◆ **Exercise prompt**: Reproduce the listing verbatim through the line with "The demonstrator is".

◆ ◆ ◆ ◆

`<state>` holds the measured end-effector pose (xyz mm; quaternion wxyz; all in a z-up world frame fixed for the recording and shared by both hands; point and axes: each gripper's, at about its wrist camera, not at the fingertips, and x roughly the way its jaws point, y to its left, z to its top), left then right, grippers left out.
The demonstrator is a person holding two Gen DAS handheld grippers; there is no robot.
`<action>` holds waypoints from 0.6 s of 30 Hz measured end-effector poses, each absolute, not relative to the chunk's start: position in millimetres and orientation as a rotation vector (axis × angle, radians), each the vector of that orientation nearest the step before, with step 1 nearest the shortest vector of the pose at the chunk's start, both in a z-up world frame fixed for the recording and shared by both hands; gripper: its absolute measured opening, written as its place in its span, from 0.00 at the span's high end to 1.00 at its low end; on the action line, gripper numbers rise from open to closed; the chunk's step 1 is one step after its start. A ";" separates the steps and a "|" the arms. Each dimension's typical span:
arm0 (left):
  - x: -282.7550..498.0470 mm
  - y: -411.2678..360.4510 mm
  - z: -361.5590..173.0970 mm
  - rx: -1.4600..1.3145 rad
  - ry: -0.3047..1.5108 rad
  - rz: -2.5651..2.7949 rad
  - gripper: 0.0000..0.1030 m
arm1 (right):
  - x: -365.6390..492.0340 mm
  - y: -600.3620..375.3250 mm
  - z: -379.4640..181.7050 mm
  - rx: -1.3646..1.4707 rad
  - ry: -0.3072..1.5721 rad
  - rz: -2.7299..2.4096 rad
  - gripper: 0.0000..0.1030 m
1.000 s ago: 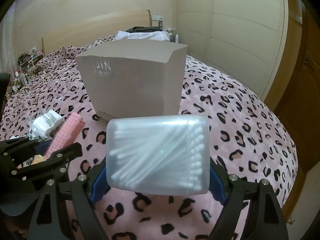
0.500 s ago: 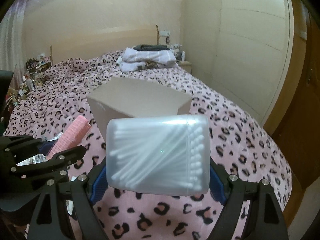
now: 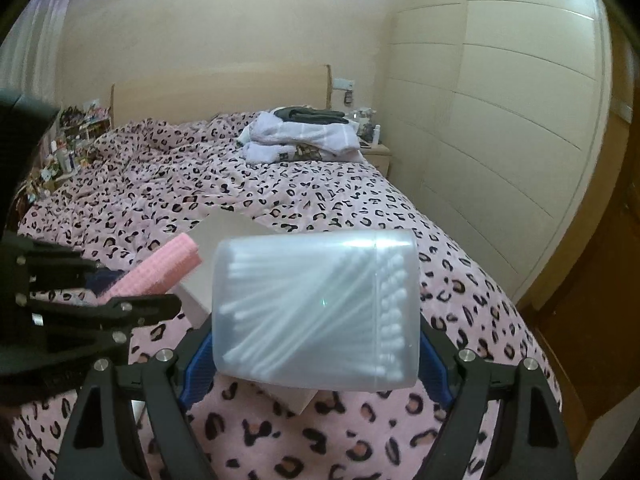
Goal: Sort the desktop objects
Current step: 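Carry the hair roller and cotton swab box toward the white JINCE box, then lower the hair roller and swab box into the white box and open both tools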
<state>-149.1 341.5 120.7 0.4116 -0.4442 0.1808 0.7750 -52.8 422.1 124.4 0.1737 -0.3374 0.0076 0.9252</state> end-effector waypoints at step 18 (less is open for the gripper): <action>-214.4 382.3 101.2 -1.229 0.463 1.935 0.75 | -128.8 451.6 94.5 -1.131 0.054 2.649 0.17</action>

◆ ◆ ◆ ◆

◆ **Exercise result**:
`<state>` holds the measured end-effector pose (xyz mm; quaternion wxyz; all in a z-up world frame fixed for the recording and shared by both hands; point and axes: each gripper's, at about its wrist camera, not at the fingertips, and x roughly the way its jaws point, y to its left, z to its top), left then right, grippers left out.
The demonstrator is a person holding two Gen DAS handheld grippers; there is no robot.

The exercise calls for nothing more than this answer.